Taking over the spot once inhabited by Stone’s Cove Kit Bar—a concept where your server was also your cook and your bartender—Barrett’s offers a wide array of lunch and dinner options that are sure to satisfy any patron while featuring a décor best described as contemporary austerity; bright white with simple lines, dotted abstract art, and crafted wood wall hangings.

A couple of months ago, I attended Barrett’s for my birthday dinner as part of a party of 8. We made a reservation and were sat upon arrival, a nice change from the number of restaurants we’ve attended where having a reservation doesn’t guarantee a prompt seating.

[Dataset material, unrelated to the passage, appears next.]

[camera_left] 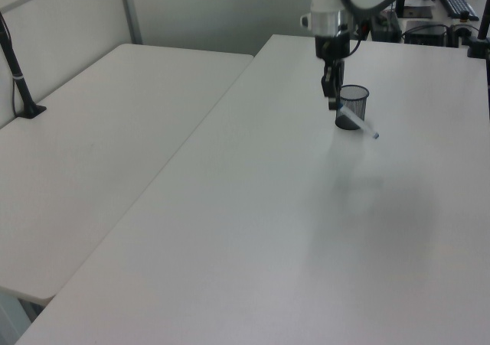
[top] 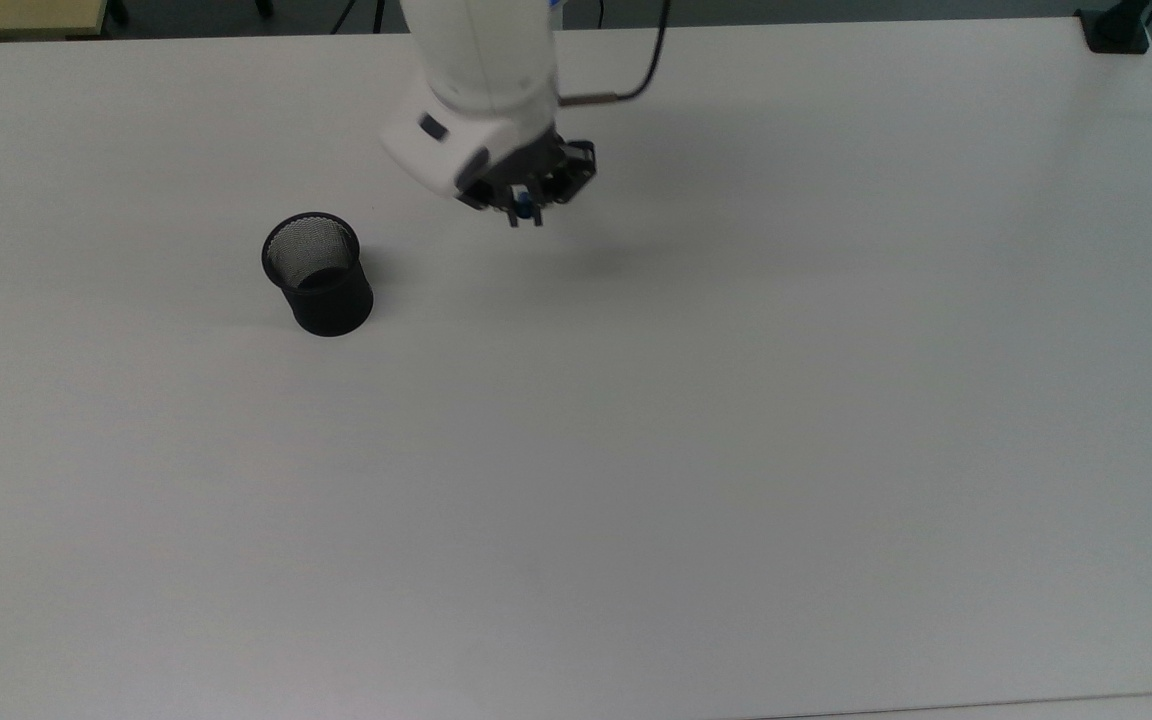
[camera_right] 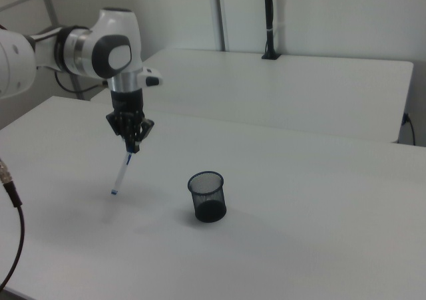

Our meal was delicious from the appetizers to the main course, but service was a bit rushed. My sister had to leave early and bought me a second beer as a parting gift. I never got the second beer, but rather the server took my first beer off my check. We were also never offered coffee or dessert and our checks were dropped off before we could ask for either.

I have worked in restaurants for the last 17 years, so I understand that sometimes a server is having a bad day, or is tired, and just ready to go home. Our food was prompt and hot, so I didn’t hold it against the restaurant.

Fast forward to my most recent experience, when I took my mother back to Barrett’s for a late lunch. Our server was Louie, and he was excellent right from the start despite having a party of eight and a party of four at the same time. His knowledge of the restaurant, menu, and specials was second to none, our courses were perfectly spaced, and our waters were never empty.

I started the meal with a bowl of the Crab and Corn Chowder. The portion size was nice but not so filling that I couldn’t enjoy my meal. The chowder had a good consistency with the right amount of sherry and was finished off with a pinch of Old Bay, which was a nice touch.

At Louie’s recommendation, I tried the fish of the day, swordfish, with a side of Beurre Blanc sauce while my mother tried the Braised Short Ribs in a Mongolian Barbecue sauce.

The swordfish was a bit dry but being a very dense fish and having the sauce on the side certainly contributed to that. The fish itself was flavorful and I would order it again. The Short Ribs were fork-tender, and while Mom found the sauce a bit sweet (Louie said that it would be), I found the dish to be quite good.

Though I was full by the end of the meal, my sweet tooth made me ask to see the dessert menu, and upon seeing Crème Brulee listed, dessert was ordered. Now, I have had some fantastic Crème Brulee in my day, and while the flavor of this one was as good as I’ve had, the density was a little much for me. It wasn’t until Mom squeezed a fresh lemon into the dessert (weird, I know, but a revelation) that the Crème Brulee reached another level.

All-in-all, our experience was fantastic from the service and tasteful background music right down to the three-course meal that left me stuffed to the gills. Barrett’s on the Pike faced an uphill battle taking over the location of a failed concept, but they have certainly delivered a restaurant that seems poised to stand the test of time.